I'm building a web app with FastAPI + async/await Python backend. Users upload leaf photos via API and the server should return: 1) plant species, 2) disease label or "healthy".
Constraints:
Generalization: Must handle multiple crops. Users can upload "any" plant leaf, not just tomato/corn. Target 15+ species.
Server inference: Runs on GPU server, not mobile. Latency 1-2s is acceptable, so model size isn't a bottleneck.
Pre-trained + 100% free: Need open-source weights for transfer learning. No paid APIs. License must allow commercial use.

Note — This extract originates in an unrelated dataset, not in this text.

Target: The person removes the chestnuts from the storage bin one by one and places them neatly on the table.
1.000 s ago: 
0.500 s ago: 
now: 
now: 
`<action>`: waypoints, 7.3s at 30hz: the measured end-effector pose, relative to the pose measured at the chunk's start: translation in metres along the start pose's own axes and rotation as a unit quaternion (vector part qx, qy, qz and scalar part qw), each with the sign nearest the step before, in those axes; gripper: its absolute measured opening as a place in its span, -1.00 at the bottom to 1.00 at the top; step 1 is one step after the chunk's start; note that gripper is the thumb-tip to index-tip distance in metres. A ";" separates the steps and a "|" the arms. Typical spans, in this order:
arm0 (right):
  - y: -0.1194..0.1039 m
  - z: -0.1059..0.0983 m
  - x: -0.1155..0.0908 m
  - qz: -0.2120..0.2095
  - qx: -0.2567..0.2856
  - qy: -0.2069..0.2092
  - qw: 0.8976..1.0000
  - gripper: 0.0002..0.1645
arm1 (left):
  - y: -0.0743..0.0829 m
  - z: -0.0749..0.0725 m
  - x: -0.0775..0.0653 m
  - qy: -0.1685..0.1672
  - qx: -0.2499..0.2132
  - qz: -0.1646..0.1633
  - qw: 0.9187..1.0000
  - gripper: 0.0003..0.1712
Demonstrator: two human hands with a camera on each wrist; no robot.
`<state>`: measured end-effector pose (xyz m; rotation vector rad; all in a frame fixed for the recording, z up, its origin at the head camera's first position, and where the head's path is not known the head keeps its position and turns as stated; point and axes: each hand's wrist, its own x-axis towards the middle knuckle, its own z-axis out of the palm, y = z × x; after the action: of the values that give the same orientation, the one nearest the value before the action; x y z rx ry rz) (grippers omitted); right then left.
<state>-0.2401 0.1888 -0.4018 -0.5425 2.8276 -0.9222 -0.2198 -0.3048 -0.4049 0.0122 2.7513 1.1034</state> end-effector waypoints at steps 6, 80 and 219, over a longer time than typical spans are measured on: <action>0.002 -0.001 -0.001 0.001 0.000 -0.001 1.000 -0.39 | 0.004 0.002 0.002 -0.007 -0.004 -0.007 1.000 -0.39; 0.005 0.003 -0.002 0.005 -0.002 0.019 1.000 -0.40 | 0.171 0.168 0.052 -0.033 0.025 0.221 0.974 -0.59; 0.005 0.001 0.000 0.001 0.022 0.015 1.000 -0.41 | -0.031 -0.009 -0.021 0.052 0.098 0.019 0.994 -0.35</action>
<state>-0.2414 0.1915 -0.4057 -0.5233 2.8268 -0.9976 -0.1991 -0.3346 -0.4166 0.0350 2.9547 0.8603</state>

Dataset: Starting with PlantVillage dataset + ~2,000 custom field images. Lab images vs real field images is a domain shift issue.
Tech stack: PyTorch + timm library. Inference runs in async endpoints, so I use run_in_executor to avoid blocking.
What I tried: Fine-tuned ResNet50 on PlantVillage. 95% accuracy on lab images, but it drops to ~62% on field images. Overfitting to clean backgrounds.
Questions:
For multi-crop + multi-disease, is a 2-stage approach better: Model A for species ID, Model B for disease per species? Or one multi-label model?
Between ConvNeXt-Base, Swin-Base, and ViT-Base, which fine-tunes best on PlantVillage + field data for accuracy in 2025?
Are there plant-specific foundation models/checkpoints better than ImageNet pre-training for this domain?
I'm looking for architecture + dataset + fine-tuning strategy advice, not code.